Original published on LinkedIn

This week’s announcement that Ottawa is closing a loophole which allows non-residents of Canada to claim the principal residence exemption must have the country scratching its collective head. Surely if people who have never lived in Canada qualify for an exemption intended for Canadian residents then black is white, up is down and the whole sorry tax system is done for. Hopefully so. But does the problem lie with a devious cabal of tax professionals or elsewhere?

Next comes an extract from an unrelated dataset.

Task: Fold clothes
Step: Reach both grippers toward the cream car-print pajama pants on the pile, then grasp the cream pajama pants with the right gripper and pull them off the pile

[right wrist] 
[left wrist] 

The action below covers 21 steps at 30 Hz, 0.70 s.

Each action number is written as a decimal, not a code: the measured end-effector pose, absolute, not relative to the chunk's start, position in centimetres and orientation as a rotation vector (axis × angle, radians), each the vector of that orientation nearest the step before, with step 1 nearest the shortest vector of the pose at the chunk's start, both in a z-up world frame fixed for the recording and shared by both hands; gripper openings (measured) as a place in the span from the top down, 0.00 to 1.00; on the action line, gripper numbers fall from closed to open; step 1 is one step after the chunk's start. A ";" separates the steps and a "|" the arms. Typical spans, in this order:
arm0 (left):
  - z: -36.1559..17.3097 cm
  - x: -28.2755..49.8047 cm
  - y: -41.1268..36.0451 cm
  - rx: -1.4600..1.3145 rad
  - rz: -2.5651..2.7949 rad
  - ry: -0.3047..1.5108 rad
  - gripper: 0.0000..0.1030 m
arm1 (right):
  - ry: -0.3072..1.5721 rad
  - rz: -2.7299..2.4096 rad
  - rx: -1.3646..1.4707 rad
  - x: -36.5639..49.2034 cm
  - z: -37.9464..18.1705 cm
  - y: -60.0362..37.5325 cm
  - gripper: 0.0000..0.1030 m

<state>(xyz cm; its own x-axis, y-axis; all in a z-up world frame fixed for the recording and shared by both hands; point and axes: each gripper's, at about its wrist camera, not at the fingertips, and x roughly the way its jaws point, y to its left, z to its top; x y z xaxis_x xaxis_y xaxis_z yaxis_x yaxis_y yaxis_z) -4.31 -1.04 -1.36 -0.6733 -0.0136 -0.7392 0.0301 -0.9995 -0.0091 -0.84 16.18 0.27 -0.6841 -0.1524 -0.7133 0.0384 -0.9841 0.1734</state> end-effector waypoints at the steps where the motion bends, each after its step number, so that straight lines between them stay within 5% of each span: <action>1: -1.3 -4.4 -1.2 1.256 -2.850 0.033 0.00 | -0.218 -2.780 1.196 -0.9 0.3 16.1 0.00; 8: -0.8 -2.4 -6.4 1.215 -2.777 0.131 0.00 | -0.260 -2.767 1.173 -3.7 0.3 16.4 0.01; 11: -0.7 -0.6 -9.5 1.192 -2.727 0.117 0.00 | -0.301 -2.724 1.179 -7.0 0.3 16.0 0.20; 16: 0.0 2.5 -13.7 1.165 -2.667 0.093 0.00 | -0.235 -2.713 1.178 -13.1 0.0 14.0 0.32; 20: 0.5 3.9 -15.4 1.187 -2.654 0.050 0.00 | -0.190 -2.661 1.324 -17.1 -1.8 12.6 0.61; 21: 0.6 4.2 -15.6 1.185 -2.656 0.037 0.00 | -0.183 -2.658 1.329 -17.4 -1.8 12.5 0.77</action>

Not enough is said about the fact that tax laws are too complex to be understood other than by a small minority of lawyers and accountants. Given the most basic of legal tenets that a law must be knowable, anyone without access to those few lawyers and accountants must surely be tax exempt: imagine living in a country where the criminal laws were so little understood and were, as tax laws are, imposed retroactively. So let us look at the “loophole” cited on Monday by our Finance Minister, the Honourable Bill Morneau.

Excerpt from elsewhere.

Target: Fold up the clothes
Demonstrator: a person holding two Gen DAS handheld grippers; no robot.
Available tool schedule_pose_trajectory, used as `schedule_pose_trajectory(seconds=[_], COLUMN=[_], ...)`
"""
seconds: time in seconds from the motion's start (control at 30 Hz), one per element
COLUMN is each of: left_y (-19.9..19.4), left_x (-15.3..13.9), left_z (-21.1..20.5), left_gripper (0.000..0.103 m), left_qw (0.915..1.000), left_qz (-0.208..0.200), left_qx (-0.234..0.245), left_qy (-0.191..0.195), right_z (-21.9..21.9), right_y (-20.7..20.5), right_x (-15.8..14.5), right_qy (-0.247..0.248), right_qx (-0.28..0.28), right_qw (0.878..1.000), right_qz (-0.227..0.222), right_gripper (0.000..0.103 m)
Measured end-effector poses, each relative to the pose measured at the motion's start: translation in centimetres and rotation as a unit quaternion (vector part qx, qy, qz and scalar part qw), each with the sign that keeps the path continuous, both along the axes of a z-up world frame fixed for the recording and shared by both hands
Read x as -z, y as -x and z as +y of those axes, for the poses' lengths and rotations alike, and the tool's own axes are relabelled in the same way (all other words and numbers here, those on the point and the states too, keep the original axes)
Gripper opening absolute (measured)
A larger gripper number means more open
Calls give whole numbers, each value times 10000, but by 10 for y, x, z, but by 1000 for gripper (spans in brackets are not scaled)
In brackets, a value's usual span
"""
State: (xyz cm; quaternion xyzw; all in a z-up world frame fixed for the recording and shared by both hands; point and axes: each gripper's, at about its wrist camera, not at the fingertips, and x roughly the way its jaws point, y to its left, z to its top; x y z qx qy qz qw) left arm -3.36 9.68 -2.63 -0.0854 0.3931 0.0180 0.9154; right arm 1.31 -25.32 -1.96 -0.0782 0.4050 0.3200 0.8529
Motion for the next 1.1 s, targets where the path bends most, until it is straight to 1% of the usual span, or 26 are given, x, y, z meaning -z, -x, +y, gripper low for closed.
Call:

As written by the Minister’s own department, property can be designated as a principal residence if it is “ordinarily inhabited” in the year. So what does “ordinarily inhabited” mean? How many days in the year constitute ordinary habitation? The legislation is silent on this point and the choice of wording intentionally vague. Referring to an Income Tax Folio published by the Canada Revenue Agency, one is told that the answer depends on the facts. Only from a tax specialist is one likely to learn that property will usually be considered to be “ordinarily inhabited” no matter how short the habitation so long as the property does not generate rental income.

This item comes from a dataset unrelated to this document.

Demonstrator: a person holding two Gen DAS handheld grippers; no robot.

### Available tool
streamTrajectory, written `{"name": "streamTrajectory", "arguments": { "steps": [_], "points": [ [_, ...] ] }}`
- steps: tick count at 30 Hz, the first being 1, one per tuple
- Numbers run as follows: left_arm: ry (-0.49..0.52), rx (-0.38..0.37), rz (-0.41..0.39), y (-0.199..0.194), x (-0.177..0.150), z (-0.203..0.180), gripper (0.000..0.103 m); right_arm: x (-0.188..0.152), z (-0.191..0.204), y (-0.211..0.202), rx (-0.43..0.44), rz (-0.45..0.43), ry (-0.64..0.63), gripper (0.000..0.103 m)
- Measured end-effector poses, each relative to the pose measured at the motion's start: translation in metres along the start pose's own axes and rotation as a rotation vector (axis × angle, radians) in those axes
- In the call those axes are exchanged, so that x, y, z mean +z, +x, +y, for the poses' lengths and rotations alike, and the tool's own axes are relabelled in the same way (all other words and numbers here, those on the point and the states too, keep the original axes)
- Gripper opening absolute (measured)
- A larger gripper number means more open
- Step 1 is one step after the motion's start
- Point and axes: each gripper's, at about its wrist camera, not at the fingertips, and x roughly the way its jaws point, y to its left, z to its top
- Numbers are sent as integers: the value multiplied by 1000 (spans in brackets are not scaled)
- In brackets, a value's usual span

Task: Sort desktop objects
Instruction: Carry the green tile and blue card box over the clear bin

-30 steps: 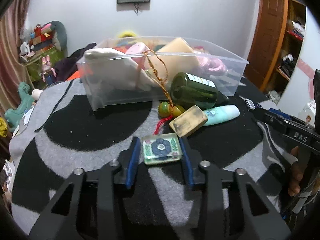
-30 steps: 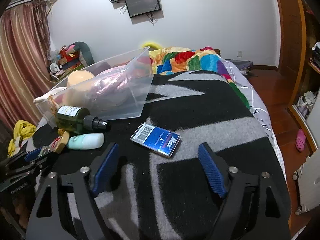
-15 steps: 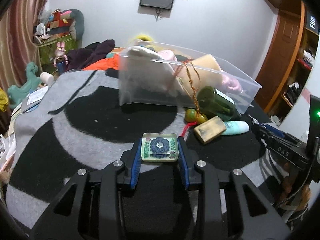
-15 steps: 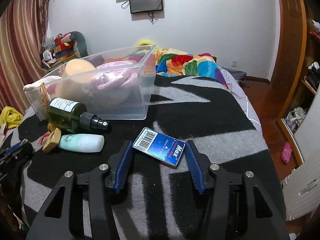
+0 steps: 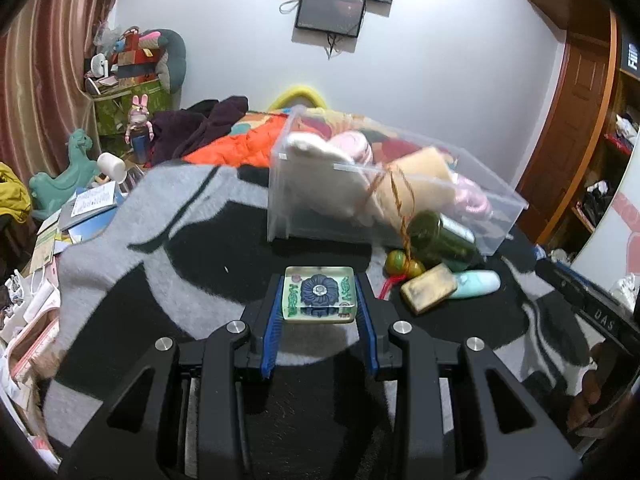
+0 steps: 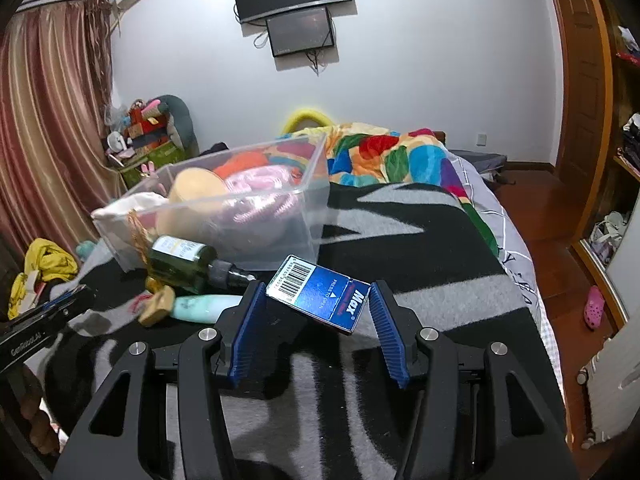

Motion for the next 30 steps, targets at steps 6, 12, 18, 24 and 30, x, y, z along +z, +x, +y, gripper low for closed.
{"name": "streamTrajectory", "arguments": {
  "steps": [6,12,18,24,30],
  "points": [
    [14,-5,-49,-12,15,-6,33,9,5,-8,28,-23,-4,50],
    [26,-16,-106,-22,37,-13,33,24,12,-21,45,-69,-19,50],
    [19,-36,-164,-31,59,-16,33,39,15,-28,150,-107,53,50],
    [31,-52,-201,-32,75,-23,33,55,31,-33,162,-159,17,50],
    [66,-42,-212,-20,88,-29,33,72,40,-26,144,-191,-4,50]
  ]
}}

Having reasonable grounds for believing that the property qualifies for the principal residence exemption, what of the taxpayer? Must one be a Canadian resident to claim the principal residence exemption? On a casual reading, the answer to this question is ‘yes’ since the years for which the deduction is available are described (within factor ‘B’ of a mathematical formula) as “one plus the number of taxation years that end after the acquisition date for which the property was the taxpayer’s principal residence and during which the taxpayer was resident in Canada”. Upon a closer reading, however, it appears that the Canadian residence requirement qualifies only “the number of taxation years that end after the acquisition date”, leaving non-residents with the benefit of the “one plus”. If, now, the Department of Finance says this reading does not reflect the legislative intent, why is the residence requirement buried within a formula? If the exemption is intended only for Canadian residents, the drafting alternative is simple and obvious.

As a result of this wording, non-residents have been entitled to deduct from their taxable income that portion of the capital gain that “one” is of the total number of years in which the non-resident owned the property. If the non-resident bought and sold the property in the same year then the full amount of the gain was exempt. If the non-resident held the property for ten years then only one-tenth of the gain was exempt. In the case, then, of a 10% gain on a Toronto condo purchased for $2,500,000.00 the year before it was sold, the principal residence designation was worth approximately $33,000.00—assuming combined Federal and Ontario top marginal rates. More commonly, a 15% gain on a Toronto condo purchased while under construction for $800,000.00 and re-sold post completion within the year for a 15% gain is worth slightly less than $32,000.00.

If the Department of Finance remains true to form, the revisions announced this week will serve only to further complicate the provision in question. Thankfully, we will have the text of this week’s announcement with which to interpret those revisions.